-- Record set --
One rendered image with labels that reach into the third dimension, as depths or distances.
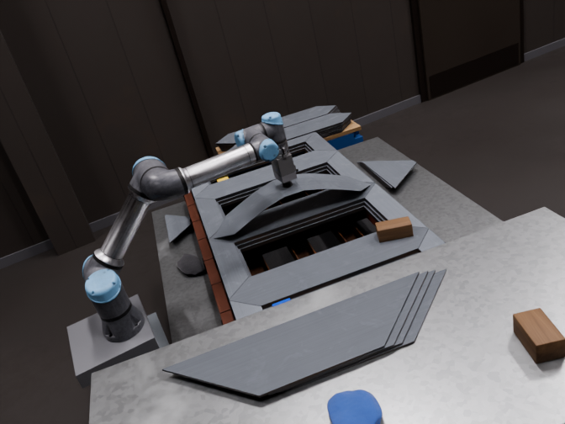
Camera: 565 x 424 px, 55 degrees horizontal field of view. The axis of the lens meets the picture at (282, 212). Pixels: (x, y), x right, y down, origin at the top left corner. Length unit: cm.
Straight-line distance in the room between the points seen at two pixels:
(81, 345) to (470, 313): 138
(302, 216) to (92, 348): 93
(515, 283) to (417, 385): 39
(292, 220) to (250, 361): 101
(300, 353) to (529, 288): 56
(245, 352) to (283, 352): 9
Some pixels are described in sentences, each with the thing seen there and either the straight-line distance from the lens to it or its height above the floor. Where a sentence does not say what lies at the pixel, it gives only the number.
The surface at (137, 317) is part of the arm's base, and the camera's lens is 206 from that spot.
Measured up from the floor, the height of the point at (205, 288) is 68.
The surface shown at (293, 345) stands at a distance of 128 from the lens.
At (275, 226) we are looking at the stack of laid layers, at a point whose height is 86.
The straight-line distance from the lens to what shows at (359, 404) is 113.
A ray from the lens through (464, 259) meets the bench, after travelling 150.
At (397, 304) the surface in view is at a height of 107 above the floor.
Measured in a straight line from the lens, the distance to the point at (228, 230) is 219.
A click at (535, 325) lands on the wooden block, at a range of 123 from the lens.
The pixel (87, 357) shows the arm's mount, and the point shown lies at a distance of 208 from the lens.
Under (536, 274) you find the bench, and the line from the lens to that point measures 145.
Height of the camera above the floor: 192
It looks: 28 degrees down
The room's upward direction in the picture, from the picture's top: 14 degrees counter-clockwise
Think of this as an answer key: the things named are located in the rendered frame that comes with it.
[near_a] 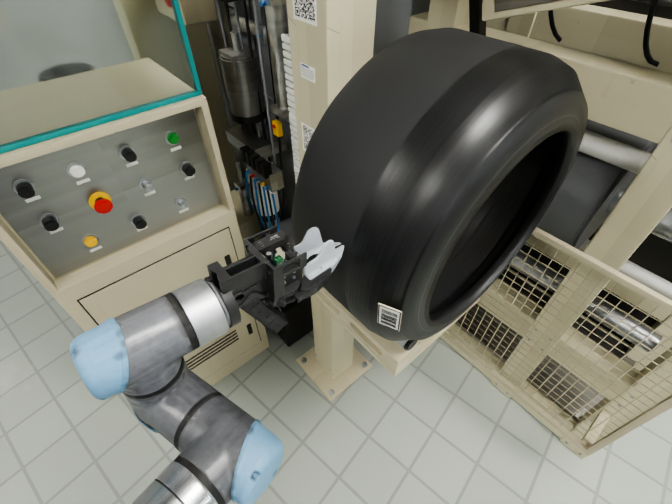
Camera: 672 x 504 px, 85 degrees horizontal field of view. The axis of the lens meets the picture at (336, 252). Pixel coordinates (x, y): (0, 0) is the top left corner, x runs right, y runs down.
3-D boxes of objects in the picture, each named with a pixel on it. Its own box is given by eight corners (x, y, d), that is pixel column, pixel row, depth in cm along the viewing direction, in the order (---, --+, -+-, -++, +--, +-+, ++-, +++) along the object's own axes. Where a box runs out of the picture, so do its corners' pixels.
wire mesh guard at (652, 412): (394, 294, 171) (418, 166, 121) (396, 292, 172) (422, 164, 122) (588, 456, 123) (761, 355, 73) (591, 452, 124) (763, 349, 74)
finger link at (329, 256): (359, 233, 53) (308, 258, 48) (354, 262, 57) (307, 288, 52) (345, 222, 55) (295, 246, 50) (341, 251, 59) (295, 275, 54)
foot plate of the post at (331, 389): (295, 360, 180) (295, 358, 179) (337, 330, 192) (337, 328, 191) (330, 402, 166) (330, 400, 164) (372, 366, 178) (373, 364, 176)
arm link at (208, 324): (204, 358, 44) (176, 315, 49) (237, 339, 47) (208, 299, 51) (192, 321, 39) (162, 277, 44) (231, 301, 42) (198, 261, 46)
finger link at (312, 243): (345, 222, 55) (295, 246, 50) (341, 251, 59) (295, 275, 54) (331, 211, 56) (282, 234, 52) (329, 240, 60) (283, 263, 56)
...
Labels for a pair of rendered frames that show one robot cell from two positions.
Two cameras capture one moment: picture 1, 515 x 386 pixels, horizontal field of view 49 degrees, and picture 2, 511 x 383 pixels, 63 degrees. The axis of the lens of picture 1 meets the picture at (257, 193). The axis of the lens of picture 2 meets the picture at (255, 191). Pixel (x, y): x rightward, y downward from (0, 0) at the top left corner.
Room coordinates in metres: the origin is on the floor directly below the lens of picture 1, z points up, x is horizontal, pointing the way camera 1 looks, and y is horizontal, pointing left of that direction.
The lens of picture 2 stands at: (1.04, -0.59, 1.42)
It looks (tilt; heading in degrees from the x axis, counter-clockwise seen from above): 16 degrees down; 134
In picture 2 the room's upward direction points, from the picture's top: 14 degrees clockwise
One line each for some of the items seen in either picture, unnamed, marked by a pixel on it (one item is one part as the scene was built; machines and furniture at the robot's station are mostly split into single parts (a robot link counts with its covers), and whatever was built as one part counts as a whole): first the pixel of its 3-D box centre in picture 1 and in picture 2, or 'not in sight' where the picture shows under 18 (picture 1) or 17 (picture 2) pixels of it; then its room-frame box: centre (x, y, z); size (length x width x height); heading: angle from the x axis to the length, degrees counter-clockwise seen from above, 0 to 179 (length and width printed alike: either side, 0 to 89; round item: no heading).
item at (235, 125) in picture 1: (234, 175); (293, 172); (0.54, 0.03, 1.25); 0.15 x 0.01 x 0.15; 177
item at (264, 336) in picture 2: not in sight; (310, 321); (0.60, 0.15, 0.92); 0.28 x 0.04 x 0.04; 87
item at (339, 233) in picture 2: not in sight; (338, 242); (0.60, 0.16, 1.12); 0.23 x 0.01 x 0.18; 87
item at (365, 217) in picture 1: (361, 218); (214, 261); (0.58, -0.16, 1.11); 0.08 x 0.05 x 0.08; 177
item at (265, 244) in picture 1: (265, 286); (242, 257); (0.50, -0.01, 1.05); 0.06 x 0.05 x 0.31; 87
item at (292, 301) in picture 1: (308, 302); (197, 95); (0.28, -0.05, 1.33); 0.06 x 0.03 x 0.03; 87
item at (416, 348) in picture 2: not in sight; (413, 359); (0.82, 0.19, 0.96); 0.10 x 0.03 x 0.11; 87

-- Exercise goal --
Taking the entries above, restate exactly those lines that fall between the line with "foot plate of" and the line with "finger link at (312, 243): (345, 222, 55)", keeping both of those lines too.

-- Result of the exercise --
foot plate of the post at (331, 389): (295, 360, 180) (295, 358, 179) (337, 330, 192) (337, 328, 191) (330, 402, 166) (330, 400, 164) (372, 366, 178) (373, 364, 176)
arm link at (208, 324): (204, 358, 44) (176, 315, 49) (237, 339, 47) (208, 299, 51) (192, 321, 39) (162, 277, 44) (231, 301, 42) (198, 261, 46)
finger link at (312, 243): (345, 222, 55) (295, 246, 50) (341, 251, 59) (295, 275, 54) (331, 211, 56) (282, 234, 52) (329, 240, 60) (283, 263, 56)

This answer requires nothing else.